In the stories of Mia Alvar and Vu Tran, you can run away from history but you can't escape it. Both authors have been acclaimed by NPR and the New York Times for their debut books that discuss the trauma of transnational migration of the 1960s and ‘70s and the ghosts that pursue us across the globe. They'll be joined by poet and novelist (and AAWW co-founder!) Bino Realuyo, who will moderate the event. Reserve a seat for this incredible event.A series of nine short stories that jump through time and space, Mia Alvar’s In the Country (Alfred A. Knopf 2015) zeroes in on unique voices of the Filipino diaspora: a laundress’ daughter, a nurse who leads a strike at Manila’s City Hospital, and an exiled senator running the Boston Marathon (really opposition leader Benigno Aquino Jr.!). As Maureen Corrigan wrote on NPR’s Fresh Air, the books balances Alvar’s “gorgeous writing style” with “fresh subject matter: namely, Filipinos living under martial law in the 1970s in their own country and in exile” in the US and the Middle East. As J.R. Ramakrishnan wrote in the New York Times, “Worlds continue to be upended as Alvar’s characters move among the Philippines, the Persian Gulf and the United States. The Manila-born, New York-based author offers deft portraits of transnational wanderers, blessed and cursed with mobility.” A New York Times Book Review Editors’ Choice, In the Country is an unpredictable globe-trotter, the globalization of Filipino labor as literature.In Vu Tran’s Dragonfish(W.W. Norton and Company 2015), a Vietnamese woman called Suzy--still haunted by her escape from the fall of Saigon--writes lonely letters to her estranged daughter, remarries a smuggler, and disappears into the dark underbelly of Las Vegas.

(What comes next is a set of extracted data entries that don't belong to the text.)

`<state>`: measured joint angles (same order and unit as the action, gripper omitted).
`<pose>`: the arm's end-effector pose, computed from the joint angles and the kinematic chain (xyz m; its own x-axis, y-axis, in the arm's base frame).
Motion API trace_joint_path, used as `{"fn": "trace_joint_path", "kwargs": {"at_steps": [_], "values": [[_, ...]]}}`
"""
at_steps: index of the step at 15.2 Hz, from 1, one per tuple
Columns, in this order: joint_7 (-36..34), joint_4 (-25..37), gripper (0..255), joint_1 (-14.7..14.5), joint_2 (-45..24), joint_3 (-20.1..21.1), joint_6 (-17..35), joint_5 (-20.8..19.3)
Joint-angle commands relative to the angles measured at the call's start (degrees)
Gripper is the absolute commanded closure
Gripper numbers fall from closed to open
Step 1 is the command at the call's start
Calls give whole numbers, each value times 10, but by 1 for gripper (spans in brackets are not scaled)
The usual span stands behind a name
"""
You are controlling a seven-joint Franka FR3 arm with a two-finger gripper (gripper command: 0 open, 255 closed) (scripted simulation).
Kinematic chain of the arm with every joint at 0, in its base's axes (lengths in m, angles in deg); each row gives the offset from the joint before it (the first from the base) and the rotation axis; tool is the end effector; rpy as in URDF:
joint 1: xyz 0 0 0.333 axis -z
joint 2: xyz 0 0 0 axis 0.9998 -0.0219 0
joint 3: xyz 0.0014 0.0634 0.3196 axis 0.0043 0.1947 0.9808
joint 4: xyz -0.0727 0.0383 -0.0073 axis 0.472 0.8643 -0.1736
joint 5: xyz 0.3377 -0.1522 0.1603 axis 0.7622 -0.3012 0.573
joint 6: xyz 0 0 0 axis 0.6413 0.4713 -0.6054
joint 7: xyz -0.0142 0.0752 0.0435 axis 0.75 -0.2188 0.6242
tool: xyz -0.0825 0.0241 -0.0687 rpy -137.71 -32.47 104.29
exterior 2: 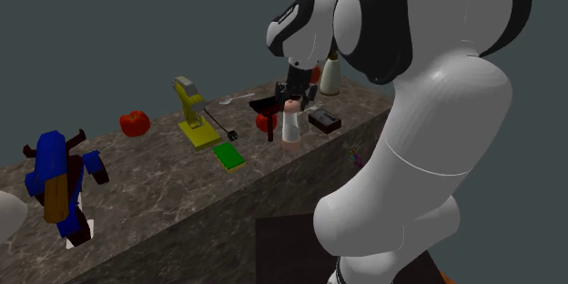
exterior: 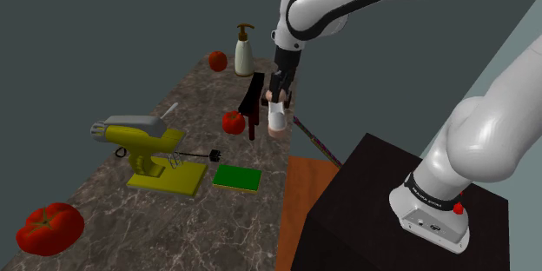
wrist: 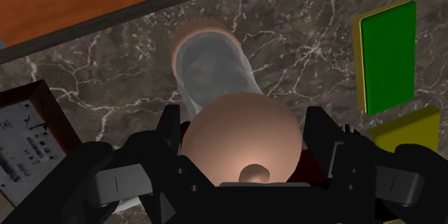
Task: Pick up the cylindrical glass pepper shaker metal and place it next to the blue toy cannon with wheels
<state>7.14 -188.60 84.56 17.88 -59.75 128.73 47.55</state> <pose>0.5063 0.0762 0.4160 0.9773 0.2086 0.0367 0.2118 -0.9629 -0.1674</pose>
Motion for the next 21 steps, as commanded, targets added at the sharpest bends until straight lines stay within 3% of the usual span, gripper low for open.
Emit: {"fn": "trace_joint_path", "kwargs": {"at_steps": [1,21], "values": [[-3,9,255,0,7,0,-16,-2],[-28,126,255,4,43,-4,-167,-14]]}}
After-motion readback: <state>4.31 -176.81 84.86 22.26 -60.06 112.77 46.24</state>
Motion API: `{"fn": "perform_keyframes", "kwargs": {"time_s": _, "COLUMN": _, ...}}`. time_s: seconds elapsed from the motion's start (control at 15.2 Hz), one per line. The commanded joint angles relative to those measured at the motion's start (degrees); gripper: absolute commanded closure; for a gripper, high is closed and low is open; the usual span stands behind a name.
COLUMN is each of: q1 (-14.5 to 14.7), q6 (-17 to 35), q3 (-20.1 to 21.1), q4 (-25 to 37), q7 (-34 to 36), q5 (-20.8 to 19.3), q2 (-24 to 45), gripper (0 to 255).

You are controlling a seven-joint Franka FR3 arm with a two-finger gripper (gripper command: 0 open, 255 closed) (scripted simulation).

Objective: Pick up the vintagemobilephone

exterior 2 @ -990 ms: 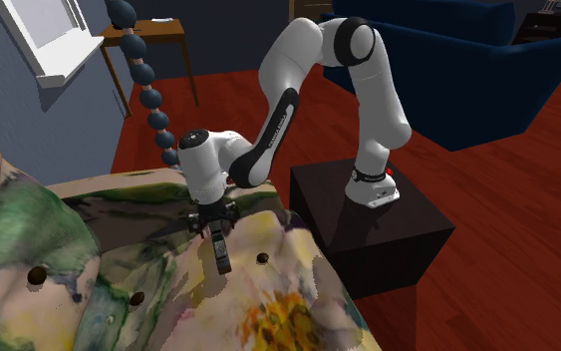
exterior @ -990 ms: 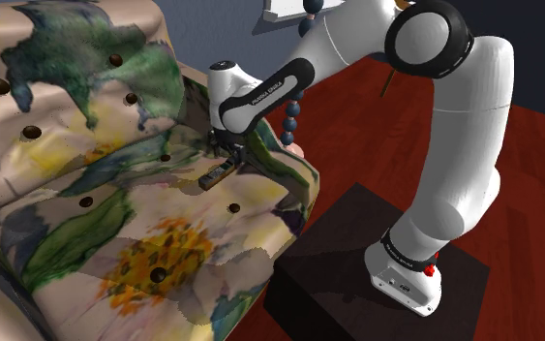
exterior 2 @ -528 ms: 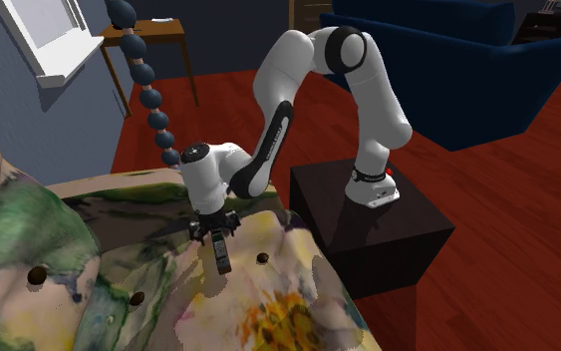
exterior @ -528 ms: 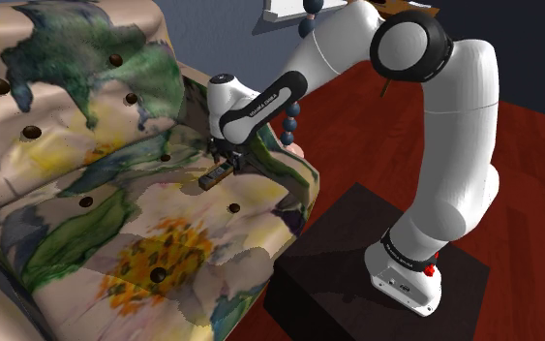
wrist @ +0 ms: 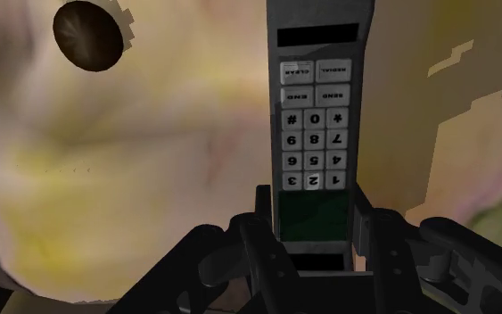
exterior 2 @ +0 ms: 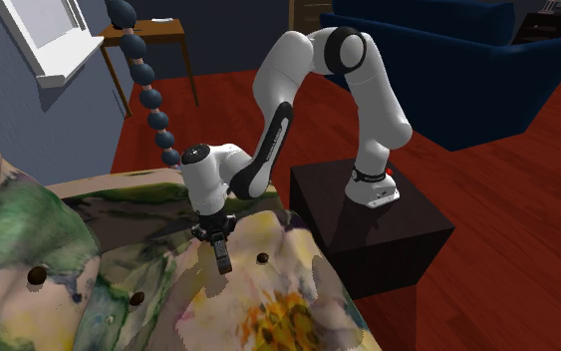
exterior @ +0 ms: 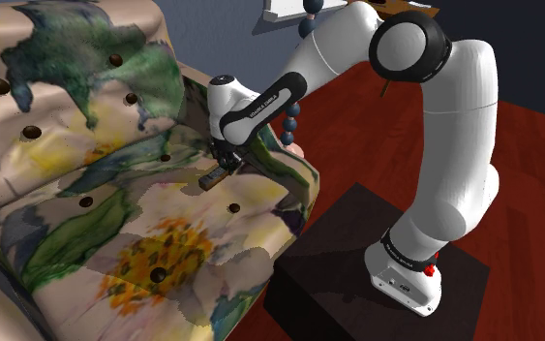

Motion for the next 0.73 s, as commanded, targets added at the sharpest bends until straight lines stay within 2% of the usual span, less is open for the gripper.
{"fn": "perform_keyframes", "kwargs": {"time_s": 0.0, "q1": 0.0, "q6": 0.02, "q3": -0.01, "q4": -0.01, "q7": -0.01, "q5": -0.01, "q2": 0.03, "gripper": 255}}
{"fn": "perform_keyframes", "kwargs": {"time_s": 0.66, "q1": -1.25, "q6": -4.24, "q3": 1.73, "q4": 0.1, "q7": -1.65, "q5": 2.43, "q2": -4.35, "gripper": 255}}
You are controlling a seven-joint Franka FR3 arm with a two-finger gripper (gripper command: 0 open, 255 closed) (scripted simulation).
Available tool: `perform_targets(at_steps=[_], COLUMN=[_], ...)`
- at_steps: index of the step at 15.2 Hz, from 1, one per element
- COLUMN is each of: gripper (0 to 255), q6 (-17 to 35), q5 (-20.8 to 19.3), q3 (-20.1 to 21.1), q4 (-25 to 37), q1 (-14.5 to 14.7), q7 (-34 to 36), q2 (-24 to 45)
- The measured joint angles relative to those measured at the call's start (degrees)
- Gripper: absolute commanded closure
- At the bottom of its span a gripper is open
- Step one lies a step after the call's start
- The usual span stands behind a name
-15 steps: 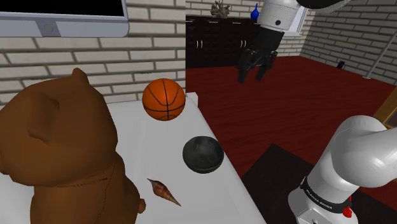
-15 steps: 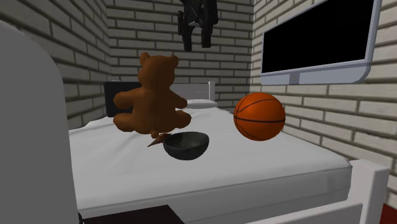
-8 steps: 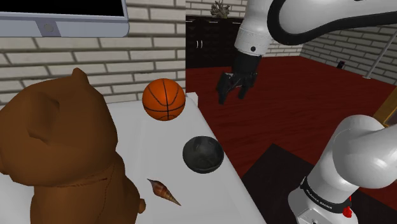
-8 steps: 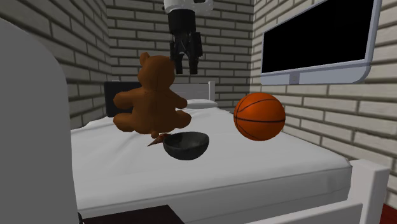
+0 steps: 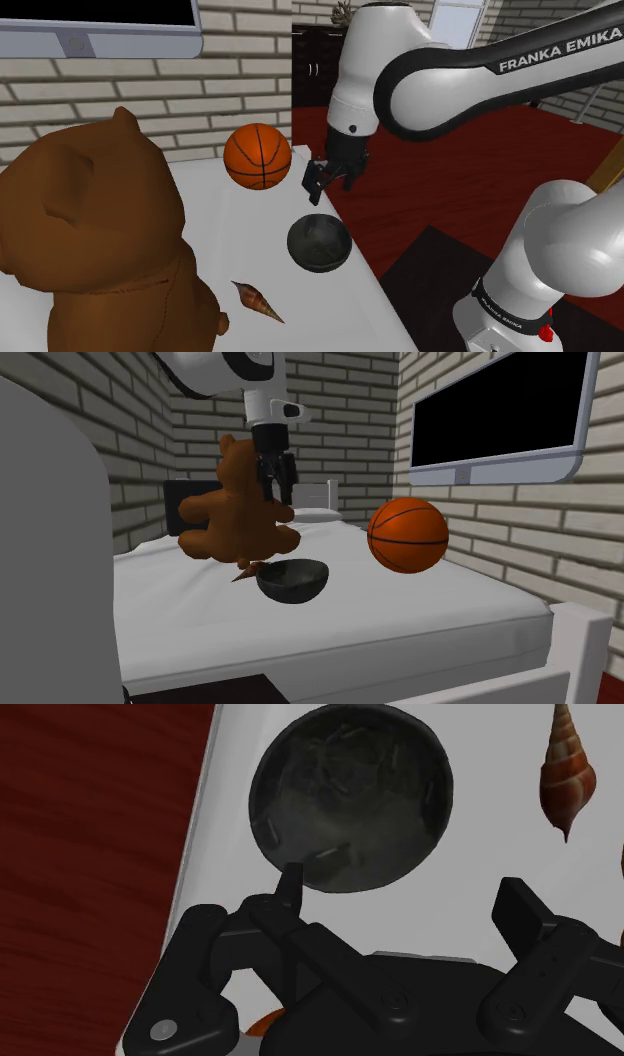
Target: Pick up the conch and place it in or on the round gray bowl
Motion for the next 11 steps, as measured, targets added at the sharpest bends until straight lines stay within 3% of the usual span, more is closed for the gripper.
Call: perform_targets(at_steps=[7,11], gripper=[0,0], q6=[11.42,16.55], q5=[-2.57,-8.35], q3=[9.13,14.56], q4=[1.69,4.84], q1=[-0.55,-2.15], q7=[8.29,15.60], q2=[13.06,22.13])
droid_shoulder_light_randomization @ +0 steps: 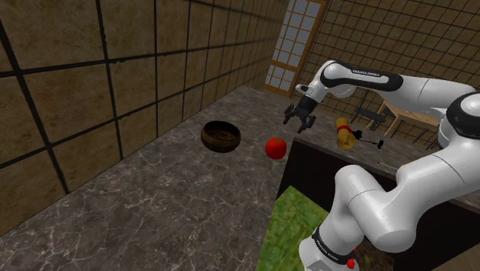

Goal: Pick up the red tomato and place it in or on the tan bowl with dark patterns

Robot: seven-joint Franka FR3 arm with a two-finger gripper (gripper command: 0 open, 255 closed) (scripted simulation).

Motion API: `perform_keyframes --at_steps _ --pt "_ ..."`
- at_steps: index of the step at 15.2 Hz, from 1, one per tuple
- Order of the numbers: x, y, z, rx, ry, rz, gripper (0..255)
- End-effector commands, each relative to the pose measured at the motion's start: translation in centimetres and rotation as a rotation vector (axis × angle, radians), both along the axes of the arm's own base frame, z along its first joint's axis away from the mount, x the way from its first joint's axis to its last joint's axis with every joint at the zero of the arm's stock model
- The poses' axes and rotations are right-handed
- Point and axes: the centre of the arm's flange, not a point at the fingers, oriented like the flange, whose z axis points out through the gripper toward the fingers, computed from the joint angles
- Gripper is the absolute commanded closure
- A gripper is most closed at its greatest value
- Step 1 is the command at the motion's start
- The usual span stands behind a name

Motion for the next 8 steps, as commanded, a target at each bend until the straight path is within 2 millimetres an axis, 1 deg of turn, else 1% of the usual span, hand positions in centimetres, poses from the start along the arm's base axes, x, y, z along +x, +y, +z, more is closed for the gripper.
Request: perform_keyframes --at_steps 1,2,8 --pt "2.2 -1.7 -2.2 0.024 -0.008 0.119 0" --pt "3.0 -2.2 -2.9 0.033 -0.011 0.158 0" --pt "3.0 -0.7 -5.8 0.033 -0.011 0.158 0"
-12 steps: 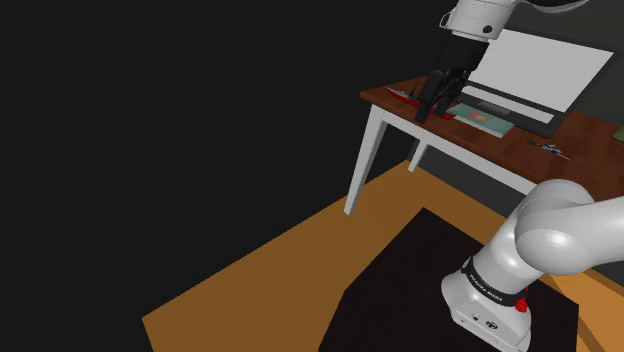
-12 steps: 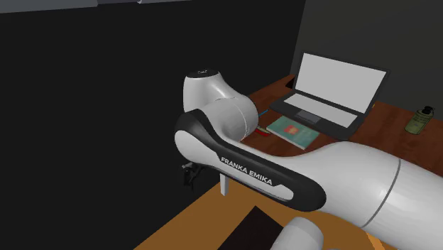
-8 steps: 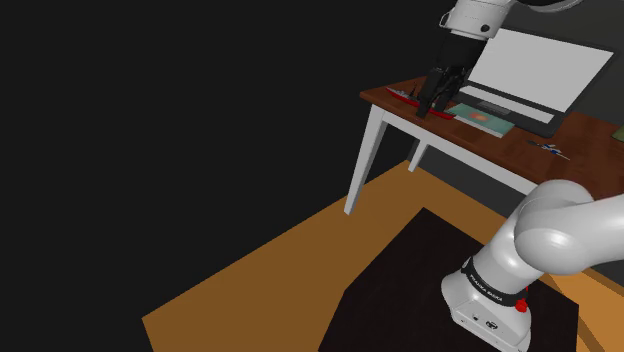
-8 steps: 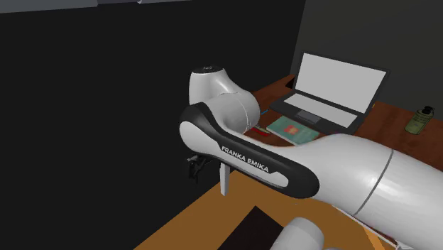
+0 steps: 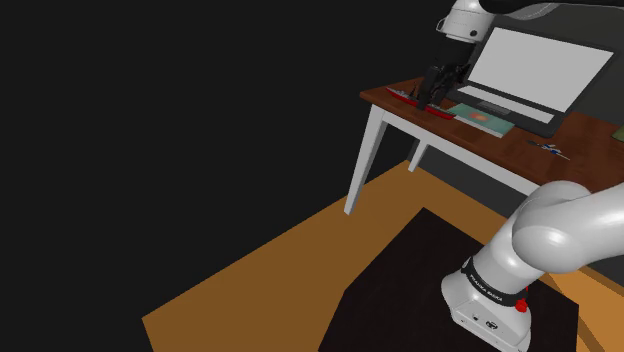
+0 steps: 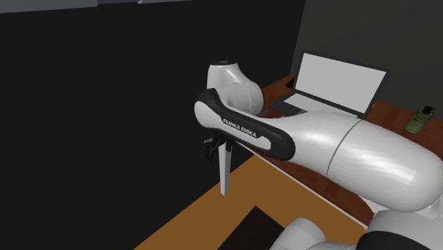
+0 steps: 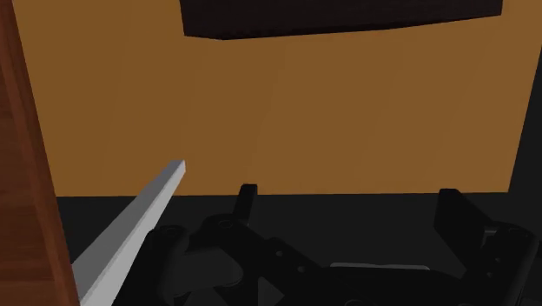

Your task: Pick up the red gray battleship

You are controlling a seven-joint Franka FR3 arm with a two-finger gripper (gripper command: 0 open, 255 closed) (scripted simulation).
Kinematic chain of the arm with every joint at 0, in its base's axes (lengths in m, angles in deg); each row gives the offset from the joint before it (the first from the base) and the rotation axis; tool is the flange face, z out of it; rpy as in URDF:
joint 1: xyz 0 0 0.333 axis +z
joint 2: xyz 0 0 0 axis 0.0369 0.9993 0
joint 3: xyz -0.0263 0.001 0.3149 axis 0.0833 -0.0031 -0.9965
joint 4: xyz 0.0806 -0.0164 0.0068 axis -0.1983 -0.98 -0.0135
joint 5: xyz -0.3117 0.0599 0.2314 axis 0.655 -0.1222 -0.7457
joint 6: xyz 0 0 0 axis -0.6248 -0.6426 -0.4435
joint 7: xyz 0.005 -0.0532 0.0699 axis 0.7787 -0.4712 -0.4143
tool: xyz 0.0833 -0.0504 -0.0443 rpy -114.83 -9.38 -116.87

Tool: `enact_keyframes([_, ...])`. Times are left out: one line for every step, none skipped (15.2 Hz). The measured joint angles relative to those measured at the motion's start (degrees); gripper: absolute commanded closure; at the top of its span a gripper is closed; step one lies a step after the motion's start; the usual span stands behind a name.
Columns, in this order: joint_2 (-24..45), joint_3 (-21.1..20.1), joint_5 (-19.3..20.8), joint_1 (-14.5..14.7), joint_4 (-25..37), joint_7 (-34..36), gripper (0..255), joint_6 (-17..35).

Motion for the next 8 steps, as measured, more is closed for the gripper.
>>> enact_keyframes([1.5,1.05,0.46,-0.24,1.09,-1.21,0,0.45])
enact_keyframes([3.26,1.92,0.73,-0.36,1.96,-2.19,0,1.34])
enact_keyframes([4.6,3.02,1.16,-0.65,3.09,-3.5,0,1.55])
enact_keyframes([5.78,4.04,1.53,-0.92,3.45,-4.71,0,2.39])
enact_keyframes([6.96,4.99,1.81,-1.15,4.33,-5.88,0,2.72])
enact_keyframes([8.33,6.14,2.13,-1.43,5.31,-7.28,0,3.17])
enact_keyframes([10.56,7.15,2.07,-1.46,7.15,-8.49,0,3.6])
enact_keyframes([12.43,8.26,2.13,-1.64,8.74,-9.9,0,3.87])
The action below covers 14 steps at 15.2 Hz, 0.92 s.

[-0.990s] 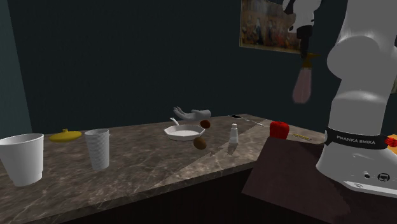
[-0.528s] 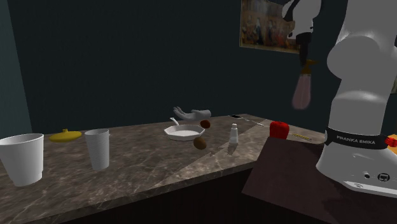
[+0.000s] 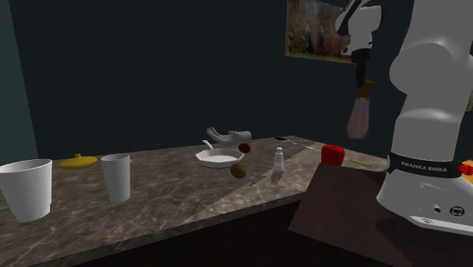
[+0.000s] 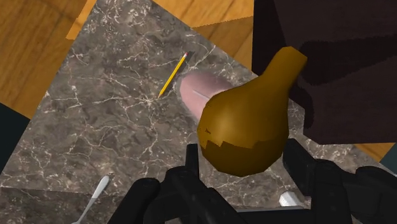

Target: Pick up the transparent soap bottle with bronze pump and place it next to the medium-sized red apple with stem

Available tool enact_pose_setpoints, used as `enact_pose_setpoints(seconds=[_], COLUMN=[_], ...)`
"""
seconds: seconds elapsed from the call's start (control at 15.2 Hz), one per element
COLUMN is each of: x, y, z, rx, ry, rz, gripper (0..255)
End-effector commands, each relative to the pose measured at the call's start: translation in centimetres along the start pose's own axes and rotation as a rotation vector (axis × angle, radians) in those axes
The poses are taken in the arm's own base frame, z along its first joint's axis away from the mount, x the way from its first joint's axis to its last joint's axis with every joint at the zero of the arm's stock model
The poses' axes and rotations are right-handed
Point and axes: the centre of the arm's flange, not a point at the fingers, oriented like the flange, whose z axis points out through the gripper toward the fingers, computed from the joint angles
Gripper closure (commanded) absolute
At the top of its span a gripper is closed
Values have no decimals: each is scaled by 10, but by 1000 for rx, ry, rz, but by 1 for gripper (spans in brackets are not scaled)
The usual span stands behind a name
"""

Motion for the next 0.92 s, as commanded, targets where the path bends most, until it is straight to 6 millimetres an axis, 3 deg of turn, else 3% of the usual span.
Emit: enact_pose_setpoints(seconds=[0.0, 0.86], x=[0, 6], y=[0, 4], z=[11, 79], rx=[-1, -1], ry=[0, 0], rz=[0, 0], gripper=[255, 255])
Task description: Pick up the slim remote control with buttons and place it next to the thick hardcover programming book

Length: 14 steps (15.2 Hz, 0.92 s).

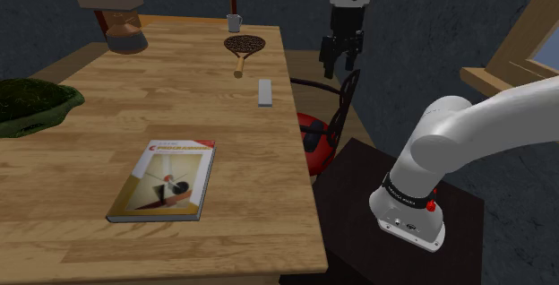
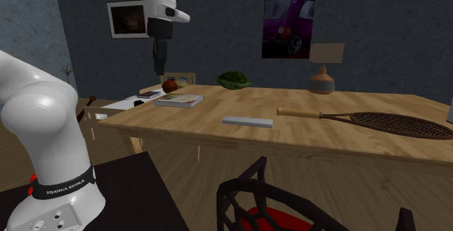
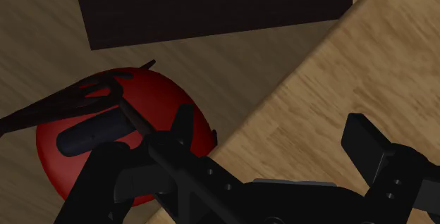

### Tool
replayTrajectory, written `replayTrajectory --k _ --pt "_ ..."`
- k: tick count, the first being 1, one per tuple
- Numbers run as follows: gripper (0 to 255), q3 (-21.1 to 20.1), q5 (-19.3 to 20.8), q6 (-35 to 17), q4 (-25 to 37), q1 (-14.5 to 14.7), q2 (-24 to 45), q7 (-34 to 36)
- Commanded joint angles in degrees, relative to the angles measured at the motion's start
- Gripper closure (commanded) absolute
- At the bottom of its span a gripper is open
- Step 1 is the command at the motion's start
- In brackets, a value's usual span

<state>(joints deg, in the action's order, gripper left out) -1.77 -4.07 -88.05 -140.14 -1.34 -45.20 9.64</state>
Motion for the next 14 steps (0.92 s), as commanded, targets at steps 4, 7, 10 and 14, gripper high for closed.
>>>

Vu plays the story as a dark and uncompromising noir, but the story’s subtext is even darker. It turns out that Suzy’s husband had languished in a Vietnamese communist reeducation camp after the fall of Saigon, and Suzi herself later made her way through a Malaysian refugee camp. The novel works at what Vu calls “that interplay between what’s knowable and unknowable” (NPR). You might say that both crime
stories and immigrant mothers know more than they’re willing to tell. As Chris Abani writes in The New York Times, “Dragonfish is a strong first novel for its risk taking, for its collapsing of genre, for its elegant language and its mediation of a history that is integral to post-1960s American identity yet often ignored.”